There are no specific terrorism threats against Washington or anywhere else in the country, but Homeland Security Secretary Janet Napolitano said Thursday there is “a lot of chatter” around the 9/11 anniversary. Metropolitan Police Chief Cathy L. Lanier said every officer in her department would be working at some point over the next several days. The department has roughly 3,800 officers.
“You’ll see mass transit, you’ll see restaurants, hotels, sporting events — any place where there’s a crowd, we’re going to have an increased presence,” Chief Lanier said.
She later added: “We reassigned days off, restricted leave, all those things.”
In New York, the police department is deploying thousands of extra officers and will form a zone around the World Trade Center for a Sunday observance that President Obama and former President George W. Bush plan to attend.
There will also be hundreds of surveillance cameras monitoring the site. Police in cities including Houston and Phoenix will also be doing more patrols.
Amtrak says it will do more passenger and baggage screenings, deploy more K-9 explosive detection teams and have a stronger police presence at stations and on trains.
In Washington, people walking or traveling near the U.S. Capitol will see more uniformed and plainclothes officers, additional police cruisers and may notice a bomb squad or SWAT team in areas of Capitol Hill where they wouldn’t ordinarily be seen, said Sgt.
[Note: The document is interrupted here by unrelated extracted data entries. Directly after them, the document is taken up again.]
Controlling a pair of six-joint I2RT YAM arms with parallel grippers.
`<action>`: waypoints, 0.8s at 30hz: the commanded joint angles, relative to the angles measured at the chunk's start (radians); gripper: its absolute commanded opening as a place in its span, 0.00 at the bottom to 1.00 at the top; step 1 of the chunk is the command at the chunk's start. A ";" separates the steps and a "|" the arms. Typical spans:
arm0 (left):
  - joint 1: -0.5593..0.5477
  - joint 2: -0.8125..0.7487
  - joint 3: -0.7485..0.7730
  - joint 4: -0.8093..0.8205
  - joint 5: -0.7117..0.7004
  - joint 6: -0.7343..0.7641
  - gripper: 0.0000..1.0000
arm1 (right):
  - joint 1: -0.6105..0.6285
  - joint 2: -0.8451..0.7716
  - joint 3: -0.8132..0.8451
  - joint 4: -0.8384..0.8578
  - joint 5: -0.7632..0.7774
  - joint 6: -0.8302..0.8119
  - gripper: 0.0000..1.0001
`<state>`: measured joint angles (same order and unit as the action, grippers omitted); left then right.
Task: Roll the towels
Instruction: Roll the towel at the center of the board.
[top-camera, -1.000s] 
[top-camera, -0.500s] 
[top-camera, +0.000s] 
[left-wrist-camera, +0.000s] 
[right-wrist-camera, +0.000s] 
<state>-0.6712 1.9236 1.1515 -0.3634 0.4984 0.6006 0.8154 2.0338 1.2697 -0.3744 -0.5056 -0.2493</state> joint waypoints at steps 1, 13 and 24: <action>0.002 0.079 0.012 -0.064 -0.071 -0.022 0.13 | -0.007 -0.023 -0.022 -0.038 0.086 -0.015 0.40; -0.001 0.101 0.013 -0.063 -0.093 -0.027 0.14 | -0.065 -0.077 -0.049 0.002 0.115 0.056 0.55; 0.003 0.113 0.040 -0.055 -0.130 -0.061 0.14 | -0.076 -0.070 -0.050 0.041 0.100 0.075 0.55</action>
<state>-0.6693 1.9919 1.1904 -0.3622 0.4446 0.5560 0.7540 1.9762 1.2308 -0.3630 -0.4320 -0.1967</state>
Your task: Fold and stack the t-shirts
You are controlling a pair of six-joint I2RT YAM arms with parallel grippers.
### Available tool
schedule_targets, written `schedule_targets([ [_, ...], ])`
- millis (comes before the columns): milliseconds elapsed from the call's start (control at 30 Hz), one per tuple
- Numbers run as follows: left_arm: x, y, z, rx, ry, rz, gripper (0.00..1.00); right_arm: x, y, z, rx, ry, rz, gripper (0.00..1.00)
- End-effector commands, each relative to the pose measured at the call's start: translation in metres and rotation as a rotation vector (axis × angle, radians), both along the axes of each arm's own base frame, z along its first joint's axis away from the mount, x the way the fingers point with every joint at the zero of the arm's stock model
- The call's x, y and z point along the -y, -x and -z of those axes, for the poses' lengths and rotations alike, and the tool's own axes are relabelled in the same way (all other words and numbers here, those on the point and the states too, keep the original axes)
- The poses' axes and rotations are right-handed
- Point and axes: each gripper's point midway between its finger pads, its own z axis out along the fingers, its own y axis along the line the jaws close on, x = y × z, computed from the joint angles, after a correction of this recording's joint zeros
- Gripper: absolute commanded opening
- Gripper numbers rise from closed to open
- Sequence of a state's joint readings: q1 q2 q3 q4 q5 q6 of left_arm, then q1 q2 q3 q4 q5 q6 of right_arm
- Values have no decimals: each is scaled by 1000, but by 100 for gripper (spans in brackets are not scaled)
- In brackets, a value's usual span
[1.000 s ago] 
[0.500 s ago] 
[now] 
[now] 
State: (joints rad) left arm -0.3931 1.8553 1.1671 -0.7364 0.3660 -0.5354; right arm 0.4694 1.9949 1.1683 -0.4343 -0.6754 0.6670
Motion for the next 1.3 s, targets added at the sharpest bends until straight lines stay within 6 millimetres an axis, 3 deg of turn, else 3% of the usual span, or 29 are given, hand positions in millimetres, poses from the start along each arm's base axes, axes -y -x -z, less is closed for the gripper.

Kimberly Schneider, a U.S. Capitol Police spokeswoman. The U.S. Park Police, which has jurisdiction over D.C. landmarks including the National Mall and the Washington Monument, is also on alert.
“We’re well aware that this anniversary does bring with it a lot of emotion and concerns, but we’re certainly addressing it,” said Park Police spokesman David Schlosser.
The terrorist attacks have particular resonance in Washington, as one of the hijacked planes departed from Washington Dulles International Airport and soon after crashed into the Pentagon.
Chief Lanier said the security in place this weekend has been necessary for at least the last 10 years. In the District, suspicious packages and vehicles are reported and searched constantly throughout the city — evidence of a heightened public awareness produced at least in part by the terrorist attacks.
“It’s not a good idea for everybody to relax after this anniversary is over. This is a way of life for us now,” Chief Lanier said.